Problem statement
The data should be duplicated exactly, with every word kept as it is.

Records from a collection
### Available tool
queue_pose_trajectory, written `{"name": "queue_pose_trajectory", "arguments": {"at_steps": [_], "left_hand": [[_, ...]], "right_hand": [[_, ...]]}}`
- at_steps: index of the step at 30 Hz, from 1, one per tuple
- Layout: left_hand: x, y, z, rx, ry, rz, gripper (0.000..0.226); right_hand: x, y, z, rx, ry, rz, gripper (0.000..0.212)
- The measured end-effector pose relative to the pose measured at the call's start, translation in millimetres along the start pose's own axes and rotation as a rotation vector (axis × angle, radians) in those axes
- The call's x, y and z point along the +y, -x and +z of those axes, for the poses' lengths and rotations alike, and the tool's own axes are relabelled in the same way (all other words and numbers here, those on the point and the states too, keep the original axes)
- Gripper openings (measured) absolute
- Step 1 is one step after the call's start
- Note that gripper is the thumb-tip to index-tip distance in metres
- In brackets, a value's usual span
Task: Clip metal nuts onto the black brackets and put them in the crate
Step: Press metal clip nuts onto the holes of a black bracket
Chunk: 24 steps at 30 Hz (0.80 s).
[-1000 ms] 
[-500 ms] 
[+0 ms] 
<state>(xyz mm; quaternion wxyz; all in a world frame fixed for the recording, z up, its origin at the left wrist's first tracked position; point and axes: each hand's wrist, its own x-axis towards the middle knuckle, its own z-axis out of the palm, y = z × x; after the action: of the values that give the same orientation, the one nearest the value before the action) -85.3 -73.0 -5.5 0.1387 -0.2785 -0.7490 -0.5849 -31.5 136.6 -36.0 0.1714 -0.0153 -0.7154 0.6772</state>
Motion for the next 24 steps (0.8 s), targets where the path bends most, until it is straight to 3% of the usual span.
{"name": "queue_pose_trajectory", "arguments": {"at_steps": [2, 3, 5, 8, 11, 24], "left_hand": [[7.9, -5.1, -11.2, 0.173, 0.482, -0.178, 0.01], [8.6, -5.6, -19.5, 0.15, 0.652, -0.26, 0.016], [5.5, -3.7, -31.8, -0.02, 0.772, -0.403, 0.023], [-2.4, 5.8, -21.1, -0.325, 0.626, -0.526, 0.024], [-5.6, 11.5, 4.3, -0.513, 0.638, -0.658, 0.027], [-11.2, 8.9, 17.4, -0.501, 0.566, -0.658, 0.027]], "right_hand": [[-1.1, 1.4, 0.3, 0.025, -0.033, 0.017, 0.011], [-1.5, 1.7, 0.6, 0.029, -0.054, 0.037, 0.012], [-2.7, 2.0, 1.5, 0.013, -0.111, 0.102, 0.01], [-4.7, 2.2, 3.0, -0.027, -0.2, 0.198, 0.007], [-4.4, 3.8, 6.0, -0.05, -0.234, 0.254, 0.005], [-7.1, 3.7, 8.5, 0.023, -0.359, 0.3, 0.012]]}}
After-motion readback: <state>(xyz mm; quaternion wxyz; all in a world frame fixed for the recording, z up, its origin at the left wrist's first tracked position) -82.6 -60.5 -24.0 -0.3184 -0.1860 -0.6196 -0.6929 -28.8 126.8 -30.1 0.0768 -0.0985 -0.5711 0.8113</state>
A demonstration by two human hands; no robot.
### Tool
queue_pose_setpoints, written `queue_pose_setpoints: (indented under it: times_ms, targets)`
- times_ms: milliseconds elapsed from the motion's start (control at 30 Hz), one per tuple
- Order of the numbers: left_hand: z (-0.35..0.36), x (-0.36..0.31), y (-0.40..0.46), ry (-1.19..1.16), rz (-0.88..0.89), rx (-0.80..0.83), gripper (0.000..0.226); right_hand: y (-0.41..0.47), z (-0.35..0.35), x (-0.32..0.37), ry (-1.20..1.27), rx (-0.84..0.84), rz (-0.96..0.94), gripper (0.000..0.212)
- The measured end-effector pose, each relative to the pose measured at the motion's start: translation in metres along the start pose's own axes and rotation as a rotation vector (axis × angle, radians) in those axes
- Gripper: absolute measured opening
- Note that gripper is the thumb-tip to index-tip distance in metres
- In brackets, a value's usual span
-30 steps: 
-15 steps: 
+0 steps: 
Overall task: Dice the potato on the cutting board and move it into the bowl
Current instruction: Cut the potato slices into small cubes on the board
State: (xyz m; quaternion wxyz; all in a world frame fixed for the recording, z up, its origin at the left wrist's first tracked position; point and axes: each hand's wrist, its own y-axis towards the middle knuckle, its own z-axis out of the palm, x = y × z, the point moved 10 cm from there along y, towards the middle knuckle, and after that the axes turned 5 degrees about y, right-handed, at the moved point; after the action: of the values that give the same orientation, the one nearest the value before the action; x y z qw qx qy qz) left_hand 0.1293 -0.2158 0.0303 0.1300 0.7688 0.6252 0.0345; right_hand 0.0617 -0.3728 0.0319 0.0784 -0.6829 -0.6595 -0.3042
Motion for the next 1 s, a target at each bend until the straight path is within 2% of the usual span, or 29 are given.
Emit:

Exercise response
### Available tool
queue_pose_trajectory, written `{"name": "queue_pose_trajectory", "arguments": {"at_steps": [_], "left_hand": [[_, ...]], "right_hand": [[_, ...]]}}`
- at_steps: index of the step at 30 Hz, from 1, one per tuple
- Layout: left_hand: x, y, z, rx, ry, rz, gripper (0.000..0.226); right_hand: x, y, z, rx, ry, rz, gripper (0.000..0.212)
- The measured end-effector pose relative to the pose measured at the call's start, translation in millimetres along the start pose's own axes and rotation as a rotation vector (axis × angle, radians) in those axes
- The call's x, y and z point along the +y, -x and +z of those axes, for the poses' lengths and rotations alike, and the tool's own axes are relabelled in the same way (all other words and numbers here, those on the point and the states too, keep the original axes)
- Gripper openings (measured) absolute
- Step 1 is one step after the call's start
- Note that gripper is the thumb-tip to index-tip distance in metres
- In brackets, a value's usual span
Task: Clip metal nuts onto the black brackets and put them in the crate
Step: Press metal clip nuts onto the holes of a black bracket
Chunk: 24 steps at 30 Hz (0.80 s).
[-1000 ms] 
[-500 ms] 
[+0 ms] 
<state>(xyz mm; quaternion wxyz; all in a world frame fixed for the recording, z up, its origin at the left wrist's first tracked position; point and axes: each hand's wrist, its own x-axis towards the middle knuckle, its own z-axis out of the palm, y = z × x; after the action: of the values that give the same orientation, the one nearest the value before the action) -85.3 -73.0 -5.5 0.1387 -0.2785 -0.7490 -0.5849 -31.5 136.6 -36.0 0.1714 -0.0153 -0.7154 0.6772</state>
Motion for the next 24 steps (0.8 s), targets where the path bends most, until it is straight to 3% of the usual span.
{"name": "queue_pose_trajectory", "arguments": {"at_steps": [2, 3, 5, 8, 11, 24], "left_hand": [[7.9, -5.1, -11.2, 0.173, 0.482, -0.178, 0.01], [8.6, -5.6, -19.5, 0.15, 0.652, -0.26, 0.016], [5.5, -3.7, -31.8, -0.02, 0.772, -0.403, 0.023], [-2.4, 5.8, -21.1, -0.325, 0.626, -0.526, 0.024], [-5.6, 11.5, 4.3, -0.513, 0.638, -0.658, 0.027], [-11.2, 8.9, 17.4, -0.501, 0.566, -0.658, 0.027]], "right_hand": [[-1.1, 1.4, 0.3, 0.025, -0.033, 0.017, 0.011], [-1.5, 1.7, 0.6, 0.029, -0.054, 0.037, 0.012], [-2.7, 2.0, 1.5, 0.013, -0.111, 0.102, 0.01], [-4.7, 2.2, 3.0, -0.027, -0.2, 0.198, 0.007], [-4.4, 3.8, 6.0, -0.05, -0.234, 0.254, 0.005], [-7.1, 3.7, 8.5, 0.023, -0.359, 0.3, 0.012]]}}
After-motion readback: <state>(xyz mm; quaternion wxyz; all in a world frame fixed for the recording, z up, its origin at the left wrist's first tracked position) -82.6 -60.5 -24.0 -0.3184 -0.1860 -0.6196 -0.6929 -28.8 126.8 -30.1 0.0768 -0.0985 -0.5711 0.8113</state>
A demonstration by two human hands; no robot.
### Tool
queue_pose_setpoints, written `queue_pose_setpoints: (indented under it: times_ms, targets)`
- times_ms: milliseconds elapsed from the motion's start (control at 30 Hz), one per tuple
- Order of the numbers: left_hand: z (-0.35..0.36), x (-0.36..0.31), y (-0.40..0.46), ry (-1.19..1.16), rz (-0.88..0.89), rx (-0.80..0.83), gripper (0.000..0.226); right_hand: y (-0.41..0.47), z (-0.35..0.35), x (-0.32..0.37), ry (-1.20..1.27), rx (-0.84..0.84), rz (-0.96..0.94), gripper (0.000..0.212)
- The measured end-effector pose, each relative to the pose measured at the motion's start: translation in metres along the start pose's own axes and rotation as a rotation vector (axis × angle, radians) in those axes
- Gripper: absolute measured opening
- Note that gripper is the thumb-tip to index-tip distance in metres
- In brackets, a value's usual span
-30 steps: 
-15 steps: 
+0 steps: 
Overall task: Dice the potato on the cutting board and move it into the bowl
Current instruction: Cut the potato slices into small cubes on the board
State: (xyz m; quaternion wxyz; all in a world frame fixed for the recording, z up, its origin at the left wrist's first tracked position; point and axes: each hand's wrist, its own y-axis towards the middle knuckle, its own z-axis out of the palm, x = y × z, the point moved 10 cm from there along y, towards the middle knuckle, and after that the axes turned 5 degrees about y, right-handed, at the moved point; after the action: of the values that give the same orientation, the one nearest the value before the action; x y z qw qx qy qz) left_hand 0.1293 -0.2158 0.0303 0.1300 0.7688 0.6252 0.0345; right_hand 0.0617 -0.3728 0.0319 0.0784 -0.6829 -0.6595 -0.3042
Motion for the next 1 s, a target at each bend until the straight path is within 2% of the usual span, or 29 are given.
Emit:

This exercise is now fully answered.